◆ EXERCISE AIM: Keep only the lines of the data below that contain "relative", and copy them.

◆ DATA SECTION:
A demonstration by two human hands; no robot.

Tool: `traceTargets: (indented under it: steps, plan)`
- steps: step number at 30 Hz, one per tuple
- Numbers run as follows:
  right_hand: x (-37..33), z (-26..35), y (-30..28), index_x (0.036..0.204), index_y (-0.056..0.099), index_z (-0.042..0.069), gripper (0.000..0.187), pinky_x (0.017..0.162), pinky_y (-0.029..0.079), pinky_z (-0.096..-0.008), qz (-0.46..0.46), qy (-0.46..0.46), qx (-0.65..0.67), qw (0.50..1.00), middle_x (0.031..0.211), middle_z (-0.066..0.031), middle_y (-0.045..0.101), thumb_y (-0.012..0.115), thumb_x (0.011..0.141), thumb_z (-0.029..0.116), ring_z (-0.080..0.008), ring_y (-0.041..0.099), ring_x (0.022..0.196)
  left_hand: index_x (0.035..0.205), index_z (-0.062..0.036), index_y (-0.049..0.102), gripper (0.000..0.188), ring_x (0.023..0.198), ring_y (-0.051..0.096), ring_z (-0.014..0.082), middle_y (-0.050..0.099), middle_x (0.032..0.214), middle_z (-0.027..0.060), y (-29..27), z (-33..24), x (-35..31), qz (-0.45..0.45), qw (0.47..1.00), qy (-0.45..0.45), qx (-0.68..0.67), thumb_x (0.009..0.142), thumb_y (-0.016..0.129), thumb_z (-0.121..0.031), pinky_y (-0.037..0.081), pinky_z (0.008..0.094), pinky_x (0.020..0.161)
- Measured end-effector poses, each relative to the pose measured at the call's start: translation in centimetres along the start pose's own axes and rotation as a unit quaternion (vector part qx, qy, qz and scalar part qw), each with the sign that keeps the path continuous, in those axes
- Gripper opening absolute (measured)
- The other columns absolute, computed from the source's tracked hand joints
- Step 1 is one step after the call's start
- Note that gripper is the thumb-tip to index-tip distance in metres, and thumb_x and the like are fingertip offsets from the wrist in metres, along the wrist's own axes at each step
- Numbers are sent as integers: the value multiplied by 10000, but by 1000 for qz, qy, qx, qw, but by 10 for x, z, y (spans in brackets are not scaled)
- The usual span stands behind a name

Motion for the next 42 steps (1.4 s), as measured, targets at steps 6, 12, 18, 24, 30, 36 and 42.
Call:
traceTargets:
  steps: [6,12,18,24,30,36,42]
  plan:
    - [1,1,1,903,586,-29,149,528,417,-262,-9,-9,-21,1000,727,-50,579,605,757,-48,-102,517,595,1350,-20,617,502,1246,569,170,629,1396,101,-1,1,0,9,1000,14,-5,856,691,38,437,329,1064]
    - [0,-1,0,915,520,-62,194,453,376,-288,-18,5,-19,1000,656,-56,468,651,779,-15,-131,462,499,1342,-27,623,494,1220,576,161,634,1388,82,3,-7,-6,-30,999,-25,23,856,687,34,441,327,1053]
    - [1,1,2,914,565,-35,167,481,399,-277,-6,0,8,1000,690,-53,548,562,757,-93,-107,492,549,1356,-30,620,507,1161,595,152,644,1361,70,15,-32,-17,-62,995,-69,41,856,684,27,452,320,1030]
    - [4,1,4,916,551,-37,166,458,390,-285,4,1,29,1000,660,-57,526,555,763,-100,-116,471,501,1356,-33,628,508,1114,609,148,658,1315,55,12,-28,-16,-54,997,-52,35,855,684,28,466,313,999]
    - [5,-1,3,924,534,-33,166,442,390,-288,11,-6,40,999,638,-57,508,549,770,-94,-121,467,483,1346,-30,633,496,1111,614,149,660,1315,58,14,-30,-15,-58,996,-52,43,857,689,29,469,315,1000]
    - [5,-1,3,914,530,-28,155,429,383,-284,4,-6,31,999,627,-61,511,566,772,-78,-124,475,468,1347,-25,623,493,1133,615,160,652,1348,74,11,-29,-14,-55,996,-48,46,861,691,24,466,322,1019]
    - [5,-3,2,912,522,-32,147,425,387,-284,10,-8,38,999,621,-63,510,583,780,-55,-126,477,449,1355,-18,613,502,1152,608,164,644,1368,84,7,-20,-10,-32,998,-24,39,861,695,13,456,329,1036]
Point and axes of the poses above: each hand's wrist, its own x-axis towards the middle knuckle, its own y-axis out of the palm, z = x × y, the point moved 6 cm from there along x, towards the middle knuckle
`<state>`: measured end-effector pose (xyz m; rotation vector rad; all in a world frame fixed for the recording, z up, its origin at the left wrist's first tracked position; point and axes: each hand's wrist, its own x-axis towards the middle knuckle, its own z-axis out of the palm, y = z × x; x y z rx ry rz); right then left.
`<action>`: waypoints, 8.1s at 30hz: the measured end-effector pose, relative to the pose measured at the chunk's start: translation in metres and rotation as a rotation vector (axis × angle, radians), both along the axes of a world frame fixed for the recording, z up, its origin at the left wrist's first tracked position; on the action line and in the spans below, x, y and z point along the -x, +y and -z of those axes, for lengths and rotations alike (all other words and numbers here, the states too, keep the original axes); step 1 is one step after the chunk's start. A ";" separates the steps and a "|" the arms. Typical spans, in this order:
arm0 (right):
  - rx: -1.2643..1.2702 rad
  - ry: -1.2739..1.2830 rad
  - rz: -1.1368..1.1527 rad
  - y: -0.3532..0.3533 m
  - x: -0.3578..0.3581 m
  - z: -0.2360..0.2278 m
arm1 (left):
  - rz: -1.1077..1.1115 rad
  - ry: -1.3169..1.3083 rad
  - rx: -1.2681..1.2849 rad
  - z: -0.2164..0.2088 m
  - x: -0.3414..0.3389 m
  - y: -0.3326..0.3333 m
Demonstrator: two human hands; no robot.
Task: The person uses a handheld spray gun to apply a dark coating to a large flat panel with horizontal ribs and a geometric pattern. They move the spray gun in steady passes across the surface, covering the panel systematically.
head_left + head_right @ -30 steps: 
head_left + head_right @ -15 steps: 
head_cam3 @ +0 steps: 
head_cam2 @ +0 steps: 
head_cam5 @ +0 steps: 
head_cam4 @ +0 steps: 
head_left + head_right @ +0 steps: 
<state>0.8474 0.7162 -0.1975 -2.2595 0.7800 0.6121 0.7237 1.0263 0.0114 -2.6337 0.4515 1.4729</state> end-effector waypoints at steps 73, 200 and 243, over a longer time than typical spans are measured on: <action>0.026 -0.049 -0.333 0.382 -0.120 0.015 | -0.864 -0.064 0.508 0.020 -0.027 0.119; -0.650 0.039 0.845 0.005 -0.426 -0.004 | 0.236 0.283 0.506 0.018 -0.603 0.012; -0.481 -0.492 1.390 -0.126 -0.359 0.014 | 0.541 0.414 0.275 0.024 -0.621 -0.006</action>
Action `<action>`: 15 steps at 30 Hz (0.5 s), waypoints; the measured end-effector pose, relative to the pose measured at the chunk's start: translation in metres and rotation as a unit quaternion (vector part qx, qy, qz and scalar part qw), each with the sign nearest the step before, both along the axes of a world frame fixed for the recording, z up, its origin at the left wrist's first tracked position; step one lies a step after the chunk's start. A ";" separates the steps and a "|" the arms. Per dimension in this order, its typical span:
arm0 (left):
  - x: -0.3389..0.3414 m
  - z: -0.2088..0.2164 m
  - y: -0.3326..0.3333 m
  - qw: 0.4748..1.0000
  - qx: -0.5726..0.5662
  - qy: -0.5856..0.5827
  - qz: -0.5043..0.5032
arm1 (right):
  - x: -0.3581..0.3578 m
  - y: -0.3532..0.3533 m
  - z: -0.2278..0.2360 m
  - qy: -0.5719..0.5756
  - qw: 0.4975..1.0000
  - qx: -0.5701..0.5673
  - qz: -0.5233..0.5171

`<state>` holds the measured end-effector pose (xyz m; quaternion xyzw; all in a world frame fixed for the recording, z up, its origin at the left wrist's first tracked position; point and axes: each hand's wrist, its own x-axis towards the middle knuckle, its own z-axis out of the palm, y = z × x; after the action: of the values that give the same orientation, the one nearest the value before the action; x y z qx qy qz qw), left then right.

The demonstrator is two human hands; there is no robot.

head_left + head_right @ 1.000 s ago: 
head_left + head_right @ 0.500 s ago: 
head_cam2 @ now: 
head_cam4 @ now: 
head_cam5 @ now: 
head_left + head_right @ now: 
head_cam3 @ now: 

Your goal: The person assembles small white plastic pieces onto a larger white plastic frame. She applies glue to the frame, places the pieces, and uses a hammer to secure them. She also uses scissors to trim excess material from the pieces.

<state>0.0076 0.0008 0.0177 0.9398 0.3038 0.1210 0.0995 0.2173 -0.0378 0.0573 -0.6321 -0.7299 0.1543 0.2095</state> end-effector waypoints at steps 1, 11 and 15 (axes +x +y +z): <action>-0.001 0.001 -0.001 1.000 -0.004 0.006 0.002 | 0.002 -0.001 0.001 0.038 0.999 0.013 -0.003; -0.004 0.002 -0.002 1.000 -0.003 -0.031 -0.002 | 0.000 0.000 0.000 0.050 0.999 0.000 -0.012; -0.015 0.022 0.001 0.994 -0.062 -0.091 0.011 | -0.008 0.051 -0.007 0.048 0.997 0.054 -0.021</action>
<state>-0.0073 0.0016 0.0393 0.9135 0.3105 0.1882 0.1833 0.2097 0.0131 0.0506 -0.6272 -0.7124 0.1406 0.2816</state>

◆ COMPLETED EXERCISE:
- Measured end-effector poses, each relative to the pose measured at the call's start: translation in centimetres along the start pose's own axes and rotation as a unit quaternion (vector part qx, qy, qz and scalar part qw), each with the sign that keeps the path continuous, in those axes
`<action>`: waypoints, 8.1s at 30hz: the measured end-effector pose, relative to the pose measured at the chunk's start: translation in metres and rotation as a rotation vector (axis × angle, radians), both along the axes of a world frame fixed for the recording, z up, its origin at the left wrist's first tracked position; on the action line and in the spans below, x, y and z point along the -x, +y and -z of those axes, for lengths and rotations alike (all other words and numbers here, the states too, keep the original axes); step 1 is one step after the chunk's start. A ";" separates the steps and a "|" the arms. Typical spans, in this order:
Action `<action>`: 15 steps at 30 Hz (0.5 s), waypoints; the measured end-effector pose, relative to the pose measured at the chunk's start: translation in metres and rotation as a unit quaternion (vector part qx, qy, qz and scalar part qw), each with the sign nearest the step before, both along the axes of a world frame fixed for the recording, z up, its origin at the left wrist's first tracked position; step one lies a step after the chunk's start. A ";" separates the steps and a "|" the arms. Per dimension in this order, its typical span:

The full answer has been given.